What the task asks: Repeat every entry exactly as it appears.

══ Record excerpts

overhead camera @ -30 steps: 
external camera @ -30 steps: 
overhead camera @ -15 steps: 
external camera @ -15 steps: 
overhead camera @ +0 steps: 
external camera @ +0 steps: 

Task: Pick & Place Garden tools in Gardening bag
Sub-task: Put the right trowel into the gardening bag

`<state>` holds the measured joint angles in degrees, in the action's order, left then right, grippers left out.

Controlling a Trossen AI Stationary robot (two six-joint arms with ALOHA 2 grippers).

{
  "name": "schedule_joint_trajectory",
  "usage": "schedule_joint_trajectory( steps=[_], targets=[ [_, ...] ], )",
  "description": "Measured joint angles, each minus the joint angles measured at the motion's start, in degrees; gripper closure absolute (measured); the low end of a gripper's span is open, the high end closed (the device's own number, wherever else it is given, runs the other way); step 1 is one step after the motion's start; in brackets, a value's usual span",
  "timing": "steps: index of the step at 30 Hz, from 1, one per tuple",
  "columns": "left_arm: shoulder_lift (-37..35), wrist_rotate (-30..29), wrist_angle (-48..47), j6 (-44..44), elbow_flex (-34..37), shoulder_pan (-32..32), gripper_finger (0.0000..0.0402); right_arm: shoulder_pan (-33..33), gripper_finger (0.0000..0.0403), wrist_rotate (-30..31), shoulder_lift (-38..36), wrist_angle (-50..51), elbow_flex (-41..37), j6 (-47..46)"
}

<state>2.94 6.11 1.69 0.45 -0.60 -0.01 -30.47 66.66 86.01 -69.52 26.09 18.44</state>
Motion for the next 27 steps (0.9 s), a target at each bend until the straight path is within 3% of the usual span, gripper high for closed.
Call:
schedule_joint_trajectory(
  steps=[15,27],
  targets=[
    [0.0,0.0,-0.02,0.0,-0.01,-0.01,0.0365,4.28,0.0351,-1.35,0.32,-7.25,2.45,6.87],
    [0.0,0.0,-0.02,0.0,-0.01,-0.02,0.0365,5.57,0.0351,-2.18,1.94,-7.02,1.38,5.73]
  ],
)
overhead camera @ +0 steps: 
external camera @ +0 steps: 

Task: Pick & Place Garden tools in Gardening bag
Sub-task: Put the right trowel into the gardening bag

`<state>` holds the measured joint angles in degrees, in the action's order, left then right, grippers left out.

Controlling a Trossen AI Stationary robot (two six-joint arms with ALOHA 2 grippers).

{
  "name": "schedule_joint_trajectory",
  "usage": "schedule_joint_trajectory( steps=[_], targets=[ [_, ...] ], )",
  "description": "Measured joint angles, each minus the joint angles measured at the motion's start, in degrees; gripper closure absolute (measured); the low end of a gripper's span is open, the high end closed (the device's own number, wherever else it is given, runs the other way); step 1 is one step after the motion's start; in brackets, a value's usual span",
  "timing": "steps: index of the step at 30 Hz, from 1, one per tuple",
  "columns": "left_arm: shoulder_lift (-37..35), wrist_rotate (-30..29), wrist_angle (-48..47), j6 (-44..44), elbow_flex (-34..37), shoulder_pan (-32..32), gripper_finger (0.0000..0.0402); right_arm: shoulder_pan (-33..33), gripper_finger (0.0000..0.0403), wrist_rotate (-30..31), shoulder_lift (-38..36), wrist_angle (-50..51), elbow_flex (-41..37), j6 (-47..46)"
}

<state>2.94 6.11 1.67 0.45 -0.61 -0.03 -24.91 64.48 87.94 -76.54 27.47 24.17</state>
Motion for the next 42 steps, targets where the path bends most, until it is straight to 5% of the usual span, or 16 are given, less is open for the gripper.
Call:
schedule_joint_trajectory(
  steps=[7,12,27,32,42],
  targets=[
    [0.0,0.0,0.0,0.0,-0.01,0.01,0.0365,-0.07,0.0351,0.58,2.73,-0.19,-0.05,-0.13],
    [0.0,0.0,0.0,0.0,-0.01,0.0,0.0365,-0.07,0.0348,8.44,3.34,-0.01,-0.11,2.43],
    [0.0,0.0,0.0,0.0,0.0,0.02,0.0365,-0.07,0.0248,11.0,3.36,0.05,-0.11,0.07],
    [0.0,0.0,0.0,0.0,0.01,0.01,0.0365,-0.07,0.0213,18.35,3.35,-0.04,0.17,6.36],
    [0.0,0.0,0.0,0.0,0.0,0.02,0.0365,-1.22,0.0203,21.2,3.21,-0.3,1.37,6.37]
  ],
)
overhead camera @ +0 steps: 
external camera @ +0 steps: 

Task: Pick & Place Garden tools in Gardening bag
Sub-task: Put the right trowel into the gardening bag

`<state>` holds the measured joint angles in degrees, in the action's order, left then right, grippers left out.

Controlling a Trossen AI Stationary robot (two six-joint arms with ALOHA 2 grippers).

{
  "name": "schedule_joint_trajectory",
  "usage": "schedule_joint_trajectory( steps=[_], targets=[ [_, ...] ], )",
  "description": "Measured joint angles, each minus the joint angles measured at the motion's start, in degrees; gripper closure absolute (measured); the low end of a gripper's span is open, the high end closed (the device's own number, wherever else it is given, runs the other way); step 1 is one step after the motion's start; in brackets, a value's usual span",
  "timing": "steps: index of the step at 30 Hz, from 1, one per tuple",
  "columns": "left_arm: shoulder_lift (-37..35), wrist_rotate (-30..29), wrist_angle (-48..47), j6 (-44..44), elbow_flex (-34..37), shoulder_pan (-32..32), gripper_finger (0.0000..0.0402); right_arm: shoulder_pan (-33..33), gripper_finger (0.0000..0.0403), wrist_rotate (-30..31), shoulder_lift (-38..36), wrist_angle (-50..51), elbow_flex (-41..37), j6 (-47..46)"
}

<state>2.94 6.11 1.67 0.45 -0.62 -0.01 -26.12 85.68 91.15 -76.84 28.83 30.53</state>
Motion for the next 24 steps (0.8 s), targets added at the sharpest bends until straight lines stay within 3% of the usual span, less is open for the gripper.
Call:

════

Solution to this exercise:
overhead camera @ -30 steps: 
external camera @ -30 steps: 
overhead camera @ -15 steps: 
external camera @ -15 steps: 
overhead camera @ +0 steps: 
external camera @ +0 steps: 

Task: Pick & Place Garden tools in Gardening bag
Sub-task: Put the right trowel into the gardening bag

`<state>` holds the measured joint angles in degrees, in the action's order, left then right, grippers left out.

Controlling a Trossen AI Stationary robot (two six-joint arms with ALOHA 2 grippers).

{
  "name": "schedule_joint_trajectory",
  "usage": "schedule_joint_trajectory( steps=[_], targets=[ [_, ...] ], )",
  "description": "Measured joint angles, each minus the joint angles measured at the motion's start, in degrees; gripper closure absolute (measured); the low end of a gripper's span is open, the high end closed (the device's own number, wherever else it is given, runs the other way); step 1 is one step after the motion's start; in brackets, a value's usual span",
  "timing": "steps: index of the step at 30 Hz, from 1, one per tuple",
  "columns": "left_arm: shoulder_lift (-37..35), wrist_rotate (-30..29), wrist_angle (-48..47), j6 (-44..44), elbow_flex (-34..37), shoulder_pan (-32..32), gripper_finger (0.0000..0.0402); right_arm: shoulder_pan (-33..33), gripper_finger (0.0000..0.0403), wrist_rotate (-30..31), shoulder_lift (-38..36), wrist_angle (-50..51), elbow_flex (-41..37), j6 (-47..46)"
}

<state>2.94 6.11 1.69 0.45 -0.60 -0.01 -30.47 66.66 86.01 -69.52 26.09 18.44</state>
Motion for the next 27 steps (0.9 s), a target at each bend until the straight path is within 3% of the usual span, gripper high for closed.
Call:
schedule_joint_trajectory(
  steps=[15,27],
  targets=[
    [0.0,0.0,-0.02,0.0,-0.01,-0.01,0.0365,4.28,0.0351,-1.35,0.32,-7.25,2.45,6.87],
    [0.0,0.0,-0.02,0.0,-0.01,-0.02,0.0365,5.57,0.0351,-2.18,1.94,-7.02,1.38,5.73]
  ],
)
overhead camera @ +0 steps: 
external camera @ +0 steps: 

Task: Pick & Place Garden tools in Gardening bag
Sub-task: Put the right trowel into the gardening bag

`<state>` holds the measured joint angles in degrees, in the action's order, left then right, grippers left out.

Controlling a Trossen AI Stationary robot (two six-joint arms with ALOHA 2 grippers).

{
  "name": "schedule_joint_trajectory",
  "usage": "schedule_joint_trajectory( steps=[_], targets=[ [_, ...] ], )",
  "description": "Measured joint angles, each minus the joint angles measured at the motion's start, in degrees; gripper closure absolute (measured); the low end of a gripper's span is open, the high end closed (the device's own number, wherever else it is given, runs the other way); step 1 is one step after the motion's start; in brackets, a value's usual span",
  "timing": "steps: index of the step at 30 Hz, from 1, one per tuple",
  "columns": "left_arm: shoulder_lift (-37..35), wrist_rotate (-30..29), wrist_angle (-48..47), j6 (-44..44), elbow_flex (-34..37), shoulder_pan (-32..32), gripper_finger (0.0000..0.0402); right_arm: shoulder_pan (-33..33), gripper_finger (0.0000..0.0403), wrist_rotate (-30..31), shoulder_lift (-38..36), wrist_angle (-50..51), elbow_flex (-41..37), j6 (-47..46)"
}

<state>2.94 6.11 1.67 0.45 -0.61 -0.03 -24.91 64.48 87.94 -76.54 27.47 24.17</state>
Motion for the next 42 steps, targets where the path bends most, until it is straight to 5% of the usual span, or 16 are given, less is open for the gripper.
Call:
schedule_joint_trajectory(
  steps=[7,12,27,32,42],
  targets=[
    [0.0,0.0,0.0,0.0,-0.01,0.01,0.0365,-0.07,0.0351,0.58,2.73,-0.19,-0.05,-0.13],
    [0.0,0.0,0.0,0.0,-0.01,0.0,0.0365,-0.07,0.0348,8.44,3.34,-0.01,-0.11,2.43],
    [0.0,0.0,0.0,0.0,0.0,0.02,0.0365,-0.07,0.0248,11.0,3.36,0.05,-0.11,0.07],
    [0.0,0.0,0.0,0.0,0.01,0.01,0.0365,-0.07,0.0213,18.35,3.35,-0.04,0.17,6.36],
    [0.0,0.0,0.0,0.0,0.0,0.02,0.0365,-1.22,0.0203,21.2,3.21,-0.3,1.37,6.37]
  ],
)
overhead camera @ +0 steps: 
external camera @ +0 steps: 

Task: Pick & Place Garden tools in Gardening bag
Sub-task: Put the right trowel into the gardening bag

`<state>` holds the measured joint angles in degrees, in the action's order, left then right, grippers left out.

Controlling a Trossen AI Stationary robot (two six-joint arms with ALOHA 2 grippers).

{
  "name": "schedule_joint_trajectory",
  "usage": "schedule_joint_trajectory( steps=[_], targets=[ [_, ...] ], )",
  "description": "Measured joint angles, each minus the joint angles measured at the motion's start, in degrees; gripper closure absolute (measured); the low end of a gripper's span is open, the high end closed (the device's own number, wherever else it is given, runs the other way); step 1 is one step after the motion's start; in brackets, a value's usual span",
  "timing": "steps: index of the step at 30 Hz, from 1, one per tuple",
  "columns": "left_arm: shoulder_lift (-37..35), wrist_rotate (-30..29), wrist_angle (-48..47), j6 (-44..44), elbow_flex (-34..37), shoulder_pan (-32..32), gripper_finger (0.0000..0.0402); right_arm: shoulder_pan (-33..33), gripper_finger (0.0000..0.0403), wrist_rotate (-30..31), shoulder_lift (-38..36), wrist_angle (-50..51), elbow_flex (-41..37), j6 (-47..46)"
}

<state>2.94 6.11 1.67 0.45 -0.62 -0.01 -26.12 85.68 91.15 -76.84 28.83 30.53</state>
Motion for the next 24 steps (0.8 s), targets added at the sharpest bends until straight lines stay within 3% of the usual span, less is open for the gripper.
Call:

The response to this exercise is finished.